WORK ITEM ::
Only the lines below starting at the one that contains "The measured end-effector" and ending at the one that contains "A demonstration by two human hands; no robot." are to be reproduced, exactly and with both ends kept.

━━ MATERIAL PROVIDED ━━

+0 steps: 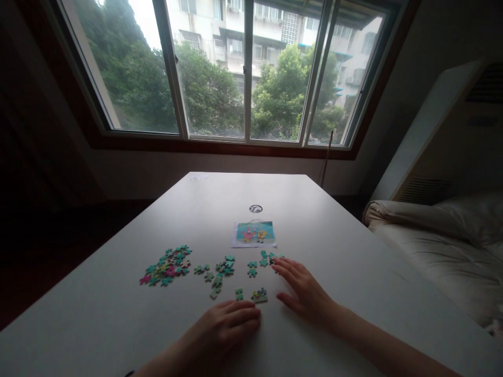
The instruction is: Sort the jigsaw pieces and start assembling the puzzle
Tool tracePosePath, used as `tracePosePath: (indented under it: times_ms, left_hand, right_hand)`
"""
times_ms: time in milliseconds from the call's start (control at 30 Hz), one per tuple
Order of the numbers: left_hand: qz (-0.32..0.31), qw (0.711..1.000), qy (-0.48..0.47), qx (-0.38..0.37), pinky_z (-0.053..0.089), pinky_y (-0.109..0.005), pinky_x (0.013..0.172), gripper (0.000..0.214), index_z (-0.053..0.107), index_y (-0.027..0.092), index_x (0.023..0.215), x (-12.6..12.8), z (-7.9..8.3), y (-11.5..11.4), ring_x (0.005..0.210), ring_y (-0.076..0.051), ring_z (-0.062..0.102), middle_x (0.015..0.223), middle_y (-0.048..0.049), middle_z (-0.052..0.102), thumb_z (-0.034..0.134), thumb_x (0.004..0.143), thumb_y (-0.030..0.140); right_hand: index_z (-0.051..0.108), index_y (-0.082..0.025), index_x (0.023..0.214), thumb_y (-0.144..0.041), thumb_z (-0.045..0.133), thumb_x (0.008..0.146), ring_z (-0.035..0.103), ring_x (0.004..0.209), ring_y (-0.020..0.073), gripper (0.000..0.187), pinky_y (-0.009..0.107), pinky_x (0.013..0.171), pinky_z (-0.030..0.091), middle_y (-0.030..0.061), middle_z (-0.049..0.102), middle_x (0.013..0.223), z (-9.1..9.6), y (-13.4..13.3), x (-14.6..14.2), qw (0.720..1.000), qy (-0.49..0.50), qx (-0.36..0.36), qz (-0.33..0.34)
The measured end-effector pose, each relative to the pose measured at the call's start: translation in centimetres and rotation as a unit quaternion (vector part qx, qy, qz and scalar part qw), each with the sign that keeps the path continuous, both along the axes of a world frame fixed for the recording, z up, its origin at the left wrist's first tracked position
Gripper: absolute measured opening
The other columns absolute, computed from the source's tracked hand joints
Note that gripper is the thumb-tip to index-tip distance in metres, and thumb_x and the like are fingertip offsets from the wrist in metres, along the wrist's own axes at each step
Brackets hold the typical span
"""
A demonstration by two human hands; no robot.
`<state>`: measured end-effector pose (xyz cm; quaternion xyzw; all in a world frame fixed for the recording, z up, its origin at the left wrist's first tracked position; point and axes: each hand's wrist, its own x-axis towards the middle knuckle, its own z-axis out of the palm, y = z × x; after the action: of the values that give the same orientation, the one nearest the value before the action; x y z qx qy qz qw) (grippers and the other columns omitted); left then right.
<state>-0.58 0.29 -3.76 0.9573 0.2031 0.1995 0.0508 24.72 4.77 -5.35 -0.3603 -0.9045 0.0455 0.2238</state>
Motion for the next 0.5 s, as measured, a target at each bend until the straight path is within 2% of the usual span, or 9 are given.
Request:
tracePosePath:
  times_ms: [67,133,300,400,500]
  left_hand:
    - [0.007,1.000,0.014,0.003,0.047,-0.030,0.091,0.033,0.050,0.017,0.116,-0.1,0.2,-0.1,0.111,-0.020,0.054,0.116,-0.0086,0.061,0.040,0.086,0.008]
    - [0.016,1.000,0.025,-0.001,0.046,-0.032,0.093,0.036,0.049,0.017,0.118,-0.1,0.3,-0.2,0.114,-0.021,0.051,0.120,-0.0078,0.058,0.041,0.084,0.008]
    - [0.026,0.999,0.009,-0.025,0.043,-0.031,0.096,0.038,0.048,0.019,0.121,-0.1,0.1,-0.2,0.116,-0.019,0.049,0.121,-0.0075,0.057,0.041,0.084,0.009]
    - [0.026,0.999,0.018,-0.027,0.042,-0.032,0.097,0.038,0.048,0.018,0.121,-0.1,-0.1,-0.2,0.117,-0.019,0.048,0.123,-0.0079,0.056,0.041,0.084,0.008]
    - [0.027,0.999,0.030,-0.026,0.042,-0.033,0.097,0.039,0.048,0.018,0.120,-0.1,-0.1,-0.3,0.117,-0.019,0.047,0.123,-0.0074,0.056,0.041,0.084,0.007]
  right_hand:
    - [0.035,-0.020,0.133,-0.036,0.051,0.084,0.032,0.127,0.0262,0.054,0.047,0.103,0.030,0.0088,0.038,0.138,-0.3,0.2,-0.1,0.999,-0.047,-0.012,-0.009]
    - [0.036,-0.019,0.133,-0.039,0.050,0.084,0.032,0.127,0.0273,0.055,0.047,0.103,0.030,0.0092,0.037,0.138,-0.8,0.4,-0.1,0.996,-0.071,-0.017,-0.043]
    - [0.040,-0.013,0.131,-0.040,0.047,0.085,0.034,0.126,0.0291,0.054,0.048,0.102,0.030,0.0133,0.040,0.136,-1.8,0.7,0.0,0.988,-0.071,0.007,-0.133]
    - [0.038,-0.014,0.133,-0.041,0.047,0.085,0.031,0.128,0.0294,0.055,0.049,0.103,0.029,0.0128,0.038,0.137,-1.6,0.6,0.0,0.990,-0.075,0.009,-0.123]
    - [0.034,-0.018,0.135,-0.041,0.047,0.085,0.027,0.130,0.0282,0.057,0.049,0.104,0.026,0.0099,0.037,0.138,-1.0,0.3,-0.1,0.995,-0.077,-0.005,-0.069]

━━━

OUTPUT FOR THIS EXERCISE ::
The measured end-effector pose, each relative to the pose measured at the call's start: translation in centimetres and rotation as a unit quaternion (vector part qx, qy, qz and scalar part qw), each with the sign that keeps the path continuous, both along the axes of a world frame fixed for the recording, z up, its origin at the left wrist's first tracked position
Gripper: absolute measured opening
The other columns absolute, computed from the source's tracked hand joints
Note that gripper is the thumb-tip to index-tip distance in metres, and thumb_x and the like are fingertip offsets from the wrist in metres, along the wrist's own axes at each step
Brackets hold the typical span
"""
A demonstration by two human hands; no robot.

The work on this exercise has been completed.